Now let me start from the outset that I love fantasy’s breadth. It’s a genre so wide that it’s possible to love one end and hate the other, and because we are creatures of individual tastes, when I say hate, I mean “not to my taste” not “bad”. There’s little more interesting than talking about the genre with people, sharing a love of some books and then raising an eyebrow at one of their choices and saying “really?” I love that there is a diversity of opinion and think that’s really, really healthy for the genre. And at the end of the day, it’s just that… an opinion. My personal tastes are no benchmark by which to judge against.
So when I say I have dissatisfaction within the genre it’s just personal taste and in no way meant to be some form of universal declaration.
For me, everything went wrong with George R R Martin. I think Game of Thrones was a very, very clever book. A book that tried to step out of Tolkien’s shadow, stripped away the myth and magic and gave us a hard-boiled ‘gritty’ fantasy. But if I have one issue with gritty fantasy as a sub-genre, is that it’s as much in Martin’s shadow as those 80s fantasy novels were in Tolkien’s. Don’t get me wrong, a lot of it is well done; a lot of it, I love. And I mean love. If I could marry Scott Lynch’s descriptive prose with Abercrombie’s characterisation, I’d die a happy, happy man.
But within gritty fantasy I read a subtext that says “we reject the old” rather than “we build on the old”. It may just be me, I’m more than willing to accept that.
It also really, really irks me that we’ve put some magical races in the fantasy ghetto. That instead of taking the universal image of dwarves and elves and trying to do something new and different with them, there’s a lot of looking down noses when they are mentioned. People argue that they are trying to move away from Tolkien, and this just gets me mad because “Tolkien… did… not… invent… elves!” If there is room in the market for dragon and vampire novels, whilst not to everyone’s tastes (including mine in some cases), surely there is still some mileage for dwarves. After all, they’ve survived in folklore for hundreds of years. And I’m not arguing they should be in every project, I’m just saying they should not be off the table as I currently feel they are.
Worse still, are books (books I love, by the way) that feature ‘elves in disguise’. Pointy ears? Check. Love of archery? Check. Slightly derogatory opinion on other races? Waitaminute….
Don’t even get me started on the prevalence for strong women not being strong before they’ve been assaulted in some way! (That’s for another more serious blog post, rather than this light-hearted rant).
And while we’re talking about fantasy tropes let’s look at the medieval world setting. I love it, want more of it, but at the same time want something different. Fantasy doesn’t HAVE to be set with castles and feudal systems.

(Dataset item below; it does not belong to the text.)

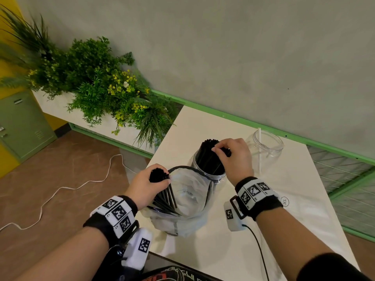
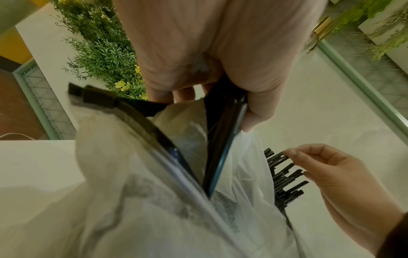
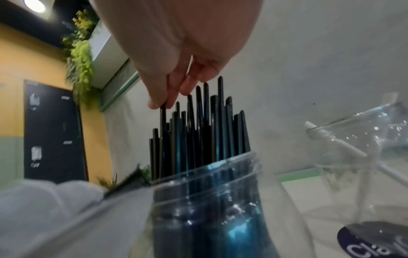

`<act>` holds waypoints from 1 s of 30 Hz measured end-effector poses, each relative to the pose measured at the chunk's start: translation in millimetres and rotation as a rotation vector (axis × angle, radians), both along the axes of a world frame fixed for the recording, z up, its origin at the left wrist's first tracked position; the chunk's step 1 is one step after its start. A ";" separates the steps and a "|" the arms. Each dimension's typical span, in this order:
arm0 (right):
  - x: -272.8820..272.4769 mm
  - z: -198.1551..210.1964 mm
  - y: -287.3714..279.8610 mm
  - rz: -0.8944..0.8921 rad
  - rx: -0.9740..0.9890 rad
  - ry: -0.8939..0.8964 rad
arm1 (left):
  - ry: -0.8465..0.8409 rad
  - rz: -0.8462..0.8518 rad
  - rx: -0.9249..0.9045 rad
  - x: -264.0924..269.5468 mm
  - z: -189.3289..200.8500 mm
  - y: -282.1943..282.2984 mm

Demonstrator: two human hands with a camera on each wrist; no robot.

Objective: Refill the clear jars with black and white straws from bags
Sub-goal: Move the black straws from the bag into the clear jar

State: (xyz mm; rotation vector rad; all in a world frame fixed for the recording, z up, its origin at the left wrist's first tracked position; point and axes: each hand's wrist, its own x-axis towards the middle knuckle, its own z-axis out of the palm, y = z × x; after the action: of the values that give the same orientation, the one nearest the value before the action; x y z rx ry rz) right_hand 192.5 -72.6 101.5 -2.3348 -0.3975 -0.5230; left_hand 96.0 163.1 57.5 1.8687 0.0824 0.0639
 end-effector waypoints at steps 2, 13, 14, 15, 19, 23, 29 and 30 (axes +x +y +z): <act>0.9 -6.0 -0.3 0.067 -0.141 -0.086 | 0.001 -0.004 0.001 0.3 -0.3 0.3; -5.8 -30.3 -41.6 0.065 -0.064 0.080 | 0.019 0.012 -0.005 2.5 -1.7 2.2; -6.7 -32.0 -40.1 0.074 -0.067 0.044 | 0.024 0.013 -0.008 2.5 -1.9 2.1; -7.4 -32.6 -38.1 0.071 -0.039 0.006 | 0.029 0.013 -0.009 2.5 -2.0 1.9; -8.3 -26.9 -28.1 0.066 0.099 -0.084 | 0.028 0.016 0.000 2.0 -1.8 2.0; -10.6 -15.3 -16.1 0.089 0.165 -0.118 | 0.025 0.020 0.004 1.5 -1.0 2.3; -22.7 -43.7 -7.8 0.083 -0.182 -0.148 | 0.040 0.010 -0.005 0.9 1.1 3.3; -23.0 -45.9 -9.5 0.064 -0.195 -0.146 | 0.041 0.003 -0.002 1.1 1.5 3.5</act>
State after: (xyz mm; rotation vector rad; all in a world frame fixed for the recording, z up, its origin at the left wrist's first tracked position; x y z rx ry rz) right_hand 169.5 -82.1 55.6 -2.4679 -0.6134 -0.6510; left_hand 97.1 166.5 59.0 1.8681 0.1141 0.0274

And then there’s China Mieville, a man who could spit words as bullets, a man who uses sentences like a ninja uses edged weapons. I love how he pushes the boundaries, how he takes fantasy into other genres. I loved the concept of the City and the City but hated the end. I loved how the middle section of Iron Council just enveloped me. But why is it that a large number of the writers I meet, both published and unpublished want to be him? I’m not stupid enough to dislike the man and his work because he is popular (indeed, whenever I have seen him talk at panels and signings, he’s been interesting polite, fun and wise). But I can’t understand why any writer would want to be another, no matter how successful and revered.
Perhaps, other than Clive Barker, the New Weird has never been an area of fantasy I’ve particularly felt at home with.
For me, the best novels are ones that take very complex ideas and boil them down to such a simple metaphor. Don’t get me wrong, there’s definitely a place for challenging novels, but equally there’s a place for gateway novels. I just want great stories with great characters… and maybe, just occasionally, the odd dwarf.
Just because something is simple, doesn’t mean it’s unintelligent. Stories can be accessible and intelligent and move the genre forward.
And this is why I write. As much because of what fantasy is, as what it is not. And dependent on the day of the week, I’m allowed to swap my views, love things I’ve previously hated and vice versa. It’s all part of having a passion for the genre.